◆ **Exercise instructions**
Set the records down again in full, exactly as they are, apart from the images.
[[ Data for this exercise open ]]
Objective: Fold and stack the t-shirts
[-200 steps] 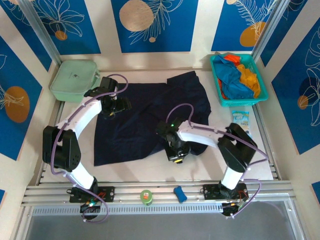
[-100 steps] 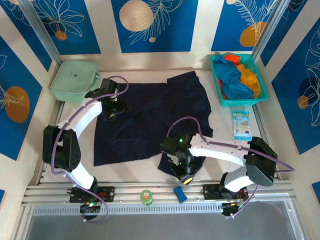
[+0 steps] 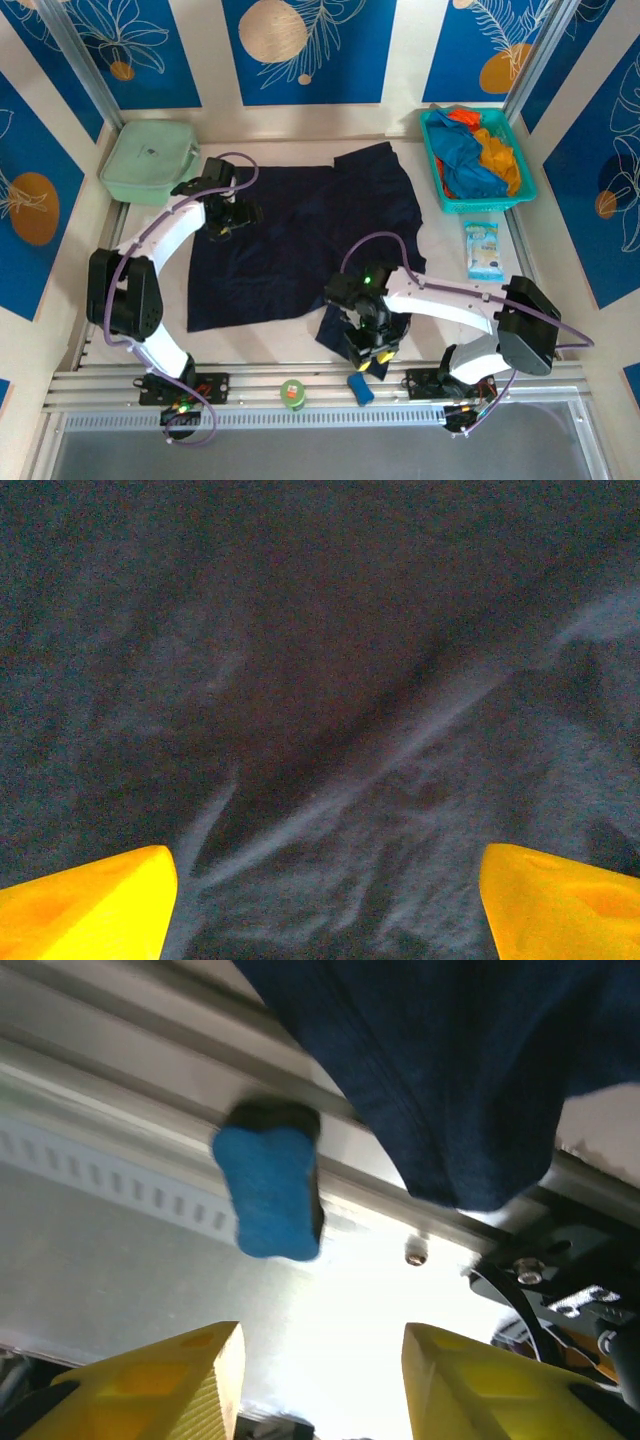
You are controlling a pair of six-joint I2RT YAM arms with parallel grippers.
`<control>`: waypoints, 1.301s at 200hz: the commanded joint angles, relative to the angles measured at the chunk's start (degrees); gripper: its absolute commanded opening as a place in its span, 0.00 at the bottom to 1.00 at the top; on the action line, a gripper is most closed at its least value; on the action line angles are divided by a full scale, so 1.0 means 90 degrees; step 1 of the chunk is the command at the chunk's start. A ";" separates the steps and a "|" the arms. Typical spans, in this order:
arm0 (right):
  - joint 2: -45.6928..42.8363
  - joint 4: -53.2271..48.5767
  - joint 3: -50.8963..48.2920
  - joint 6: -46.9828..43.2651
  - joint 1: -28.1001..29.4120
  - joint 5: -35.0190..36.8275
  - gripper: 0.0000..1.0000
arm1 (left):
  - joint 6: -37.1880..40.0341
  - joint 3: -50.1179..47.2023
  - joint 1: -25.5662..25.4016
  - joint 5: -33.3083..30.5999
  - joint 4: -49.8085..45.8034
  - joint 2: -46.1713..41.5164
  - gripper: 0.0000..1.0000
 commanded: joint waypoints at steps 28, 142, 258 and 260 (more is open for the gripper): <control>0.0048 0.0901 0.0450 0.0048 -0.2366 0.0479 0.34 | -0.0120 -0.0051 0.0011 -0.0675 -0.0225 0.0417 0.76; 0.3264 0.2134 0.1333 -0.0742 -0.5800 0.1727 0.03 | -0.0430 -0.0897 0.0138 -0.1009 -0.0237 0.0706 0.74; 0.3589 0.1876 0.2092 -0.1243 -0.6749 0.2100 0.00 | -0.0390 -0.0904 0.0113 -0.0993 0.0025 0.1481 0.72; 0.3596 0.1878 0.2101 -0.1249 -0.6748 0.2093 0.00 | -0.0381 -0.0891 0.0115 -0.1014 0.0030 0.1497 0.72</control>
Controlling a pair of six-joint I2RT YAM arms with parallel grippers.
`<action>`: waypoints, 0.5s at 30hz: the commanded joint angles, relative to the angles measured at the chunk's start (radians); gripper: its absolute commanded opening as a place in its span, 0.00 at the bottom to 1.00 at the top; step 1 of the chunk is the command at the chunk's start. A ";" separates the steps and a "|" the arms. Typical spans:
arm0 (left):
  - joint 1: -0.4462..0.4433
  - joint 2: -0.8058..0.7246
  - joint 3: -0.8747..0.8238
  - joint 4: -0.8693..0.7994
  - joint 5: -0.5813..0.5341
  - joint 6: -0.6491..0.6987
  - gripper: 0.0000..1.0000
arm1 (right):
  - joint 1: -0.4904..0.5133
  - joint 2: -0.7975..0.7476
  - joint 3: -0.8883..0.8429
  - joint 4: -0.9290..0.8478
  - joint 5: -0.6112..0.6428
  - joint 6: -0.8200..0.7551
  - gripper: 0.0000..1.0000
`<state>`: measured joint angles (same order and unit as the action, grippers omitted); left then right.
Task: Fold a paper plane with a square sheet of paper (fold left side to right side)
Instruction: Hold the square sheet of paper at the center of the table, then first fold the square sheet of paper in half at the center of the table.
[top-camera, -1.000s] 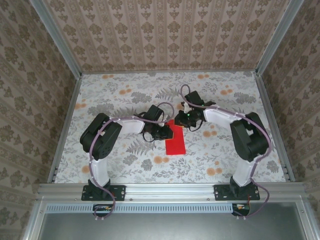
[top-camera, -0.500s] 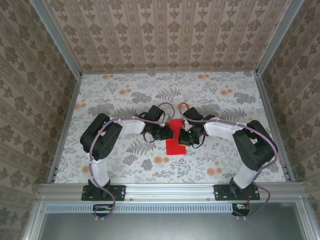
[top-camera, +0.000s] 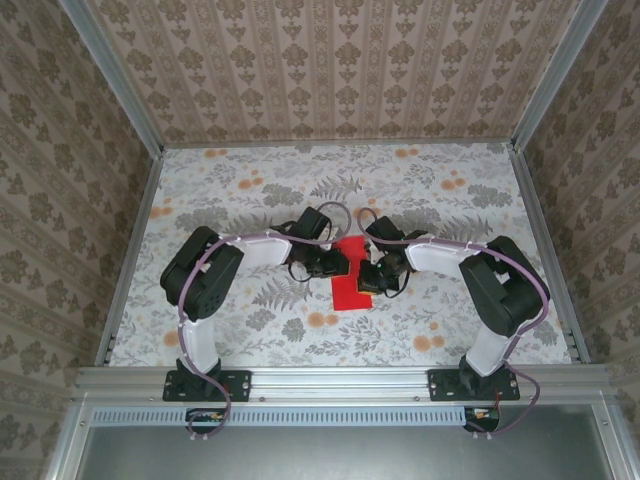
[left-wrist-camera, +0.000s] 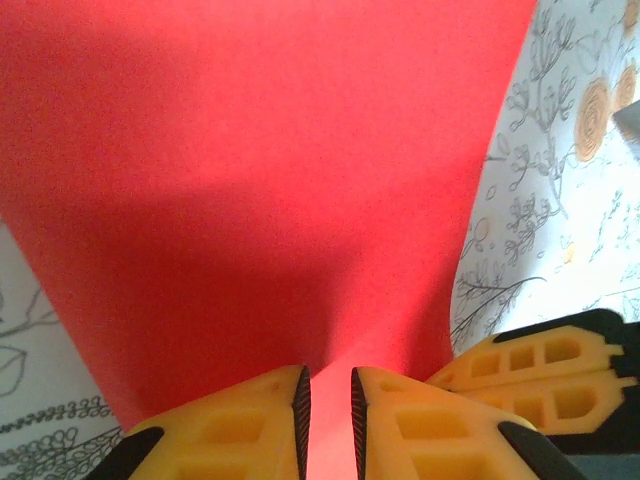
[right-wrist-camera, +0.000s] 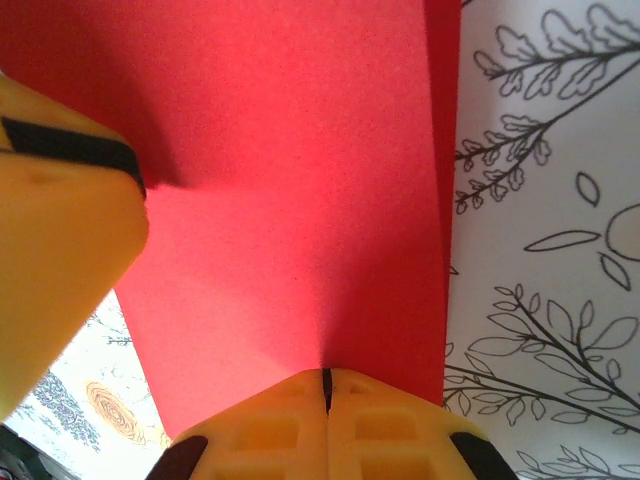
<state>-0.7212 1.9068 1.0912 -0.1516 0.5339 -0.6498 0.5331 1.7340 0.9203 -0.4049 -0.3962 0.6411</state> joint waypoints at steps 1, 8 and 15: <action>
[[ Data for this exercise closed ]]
◆ **Task output**
Objective: Fold and stack the t-shirts
[-200 steps] 
[-100 steps] 
[+0 steps] 
You are controlling a pair of six-joint I2RT YAM arms with parallel grippers.
`<control>`: waypoints, 1.301s at 200hz: the commanded joint angles, relative to the angles measured at the chunk's start (degrees); gripper: its absolute commanded opening as a place in its span, 0.00 at the bottom to 1.00 at the top; on the action line, a gripper is most closed at its least value; on the action line angles are divided by a full scale, so 1.0 means 90 degrees; step 1 of the chunk is the command at the chunk's start. A ";" separates the steps and a "|" the arms. Typical spans, in this order:
arm0 (right):
  - joint 2: -45.6928..42.8363
  - joint 4: -53.2271..48.5767
  - joint 3: -50.8963..48.2920
  - joint 6: -46.9828..43.2651
  - joint 1: -28.1001..29.4120
  - joint 5: -35.0190..36.8275
  - gripper: 0.0000..1.0000
arm1 (left):
  - joint 6: -37.1880..40.0341
  - joint 3: -50.1179..47.2023
  - joint 1: -25.5662..25.4016
  - joint 5: -33.3083..30.5999
  - joint 4: -49.8085..45.8034
  - joint 2: -46.1713..41.5164
  - gripper: 0.0000..1.0000
 commanded: joint waypoints at steps 28, 142, 258 and 260 (more is open for the gripper): <control>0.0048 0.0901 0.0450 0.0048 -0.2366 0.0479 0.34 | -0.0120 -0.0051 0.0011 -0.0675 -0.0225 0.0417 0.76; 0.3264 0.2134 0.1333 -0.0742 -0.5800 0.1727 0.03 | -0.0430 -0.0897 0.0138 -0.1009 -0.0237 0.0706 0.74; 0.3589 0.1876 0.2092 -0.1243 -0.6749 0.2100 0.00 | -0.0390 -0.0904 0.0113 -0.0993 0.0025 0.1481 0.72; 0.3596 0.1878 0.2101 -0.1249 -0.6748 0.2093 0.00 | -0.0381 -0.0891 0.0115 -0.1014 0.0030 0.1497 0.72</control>
Controlling a pair of six-joint I2RT YAM arms with parallel grippers.
`<action>`: waypoints, 0.5s at 30hz: the commanded joint angles, relative to the angles measured at the chunk's start (radians); gripper: its absolute commanded opening as a place in its span, 0.00 at the bottom to 1.00 at the top; step 1 of the chunk is the command at the chunk's start. A ";" separates the steps and a "|" the arms. Typical spans:
arm0 (left):
  - joint 1: -0.4462..0.4433
  - joint 2: -0.8058..0.7246
  - joint 3: -0.8747..0.8238
  - joint 4: -0.8693..0.7994
  - joint 5: -0.5813..0.5341
  - joint 6: -0.6491..0.6987
  - gripper: 0.0000..1.0000
arm1 (right):
  - joint 1: -0.4904..0.5133
  - joint 2: -0.7975..0.7476
  - joint 3: -0.8883..0.8429
  - joint 4: -0.9290..0.8478
  - joint 5: -0.6112..0.6428
  - joint 6: -0.8200..0.7551
  - gripper: 0.0000..1.0000
`<state>`: measured joint angles (same order and unit as the action, grippers omitted); left then right.
Task: Fold a paper plane with a square sheet of paper (fold left side to right side)
Instruction: Hold the square sheet of paper at the center of the table, then first fold the square sheet of paper in half at the center of the table.
[top-camera, -1.000s] 
[top-camera, -0.500s] 
[top-camera, +0.000s] 
[left-wrist-camera, +0.000s] 
[right-wrist-camera, +0.000s] 
<state>-0.7212 1.9068 1.0912 -0.1516 0.5339 -0.6498 0.5331 1.7340 0.9203 -0.4049 -0.3962 0.6411</state> joint waypoints at steps 1, 8 and 15: <action>

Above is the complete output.